Greetings
I am running into a problem lambooting with lam 7.1. I have localhost in
my host file, and lamboot detects it but gives me an error message that
localhost is not in the host file. I dug up something close to this but
it seems it was fixed in 7.0.6. Any ideas?
yye00_at_Arbitrator work $ lamboot -d
n-1<6712> ssi:boot:open: opening
n-1<6712> ssi:boot:open: opening boot module globus
n-1<6712> ssi:boot:open: opened boot module globus
n-1<6712> ssi:boot:open: opening boot module rsh
n-1<6712> ssi:boot:open: opened boot module rsh
n-1<6712> ssi:boot:open: opening boot module slurm
n-1<6712> ssi:boot:open: opened boot module slurm
n-1<6712> ssi:boot:select: initializing boot module slurm
n-1<6712> ssi:boot:slurm: not running under SLURM
n-1<6712> ssi:boot:select: boot module not available: slurm
n-1<6712> ssi:boot:select: initializing boot module rsh
n-1<6712> ssi:boot:rsh: module initializing
n-1<6712> ssi:boot:rsh:agent: rsh
n-1<6712> ssi:boot:rsh:username: <same>
n-1<6712> ssi:boot:rsh:verbose: 1000
n-1<6712> ssi:boot:rsh:algorithm: linear
n-1<6712> ssi:boot:rsh:no_n: 0
n-1<6712> ssi:boot:rsh:no_profile: 0
n-1<6712> ssi:boot:rsh:fast: 0
n-1<6712> ssi:boot:rsh:ignore_stderr: 0
n-1<6712> ssi:boot:rsh:priority: 10
n-1<6712> ssi:boot:select: boot module available: rsh, priority: 10
n-1<6712> ssi:boot:select: initializing boot module globus
n-1<6712> ssi:boot:globus: globus-job-run not found, globus boot will
not run
n-1<6712> ssi:boot:select: boot module not available: globus
n-1<6712> ssi:boot:select: finalizing boot module slurm
n-1<6712> ssi:boot:slurm: finalizing
n-1<6712> ssi:boot:select: closing boot module slurm
n-1<6712> ssi:boot:select: finalizing boot module globus
n-1<6712> ssi:boot:globus: finalizing
n-1<6712> ssi:boot:select: closing boot module globus
n-1<6712> ssi:boot:select: selected boot module rsh
LAM 7.1/MPI 2 C++/ROMIO - Indiana University
n-1<6712> ssi:boot:base: looking for boot schema in following
directories:
n-1<6712> ssi:boot:base: <current directory>
n-1<6712> ssi:boot:base: $TROLLIUSHOME/etc
n-1<6712> ssi:boot:base: $LAMHOME/etc
n-1<6712> ssi:boot:base: /etc/lam-mpi
n-1<6712> ssi:boot:base: looking for boot schema file:
n-1<6712> ssi:boot:base: lam-bhost.def
n-1<6712> ssi:boot:base: found boot schema: /etc/lam-mpi/lam-bhost.def
n-1<6712> ssi:boot:rsh: found the following hosts:
n-1<6712> ssi:boot:rsh: n0 localhost (cpu=1)
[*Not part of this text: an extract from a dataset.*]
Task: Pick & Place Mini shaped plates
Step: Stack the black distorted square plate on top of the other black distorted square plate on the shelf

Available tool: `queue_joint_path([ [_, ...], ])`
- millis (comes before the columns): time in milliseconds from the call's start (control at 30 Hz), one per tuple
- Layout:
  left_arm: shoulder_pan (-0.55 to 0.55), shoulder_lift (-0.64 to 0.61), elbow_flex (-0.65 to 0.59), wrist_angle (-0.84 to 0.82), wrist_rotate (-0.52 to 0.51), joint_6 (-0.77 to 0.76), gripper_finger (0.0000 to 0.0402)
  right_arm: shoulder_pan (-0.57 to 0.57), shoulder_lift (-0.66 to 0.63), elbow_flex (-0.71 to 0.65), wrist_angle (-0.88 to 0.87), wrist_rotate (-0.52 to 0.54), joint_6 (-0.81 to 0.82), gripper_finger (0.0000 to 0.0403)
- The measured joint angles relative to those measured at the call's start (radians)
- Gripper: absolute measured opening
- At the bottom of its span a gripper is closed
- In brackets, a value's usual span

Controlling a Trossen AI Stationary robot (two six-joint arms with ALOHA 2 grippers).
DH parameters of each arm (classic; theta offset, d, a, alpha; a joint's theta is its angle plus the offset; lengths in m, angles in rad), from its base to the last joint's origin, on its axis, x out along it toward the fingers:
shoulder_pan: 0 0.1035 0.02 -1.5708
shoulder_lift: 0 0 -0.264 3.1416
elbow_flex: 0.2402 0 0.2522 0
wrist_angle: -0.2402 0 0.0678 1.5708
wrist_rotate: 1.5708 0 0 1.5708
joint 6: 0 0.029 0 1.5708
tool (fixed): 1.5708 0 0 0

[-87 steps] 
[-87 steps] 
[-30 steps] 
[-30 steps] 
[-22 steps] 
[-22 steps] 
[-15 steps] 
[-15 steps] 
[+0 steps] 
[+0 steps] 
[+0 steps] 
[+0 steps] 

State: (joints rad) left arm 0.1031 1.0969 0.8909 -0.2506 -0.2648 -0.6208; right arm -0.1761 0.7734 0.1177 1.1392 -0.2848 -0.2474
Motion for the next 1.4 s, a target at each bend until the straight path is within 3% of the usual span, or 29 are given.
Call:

-----------------------------------------------------------------------------
The boot SSI rsh module found that your local host is not in the
hostfile "/etc/lam-mpi/lam-bhost.def".
The local host name *must* be in the list of hosts in the hostfile.
In other words, you must boot LAM from a node that will be part of the
universe.
- If you simply forgot to put the local host in the boot
schema file, add it and re-run The boot SSI rsh module
- If you are trying to boot LAM from a node that will not be
part of the universe, you must login to on of the nodes that
will be part of the universe (i.e., one of the nodes in the
hostfiles), and re-run The boot SSI rsh module
Although the local host name is usually the first in the list to avoid
I/O ambiguities, it can actually appear anywhere in the list.
-----------------------------------------------------------------------------
|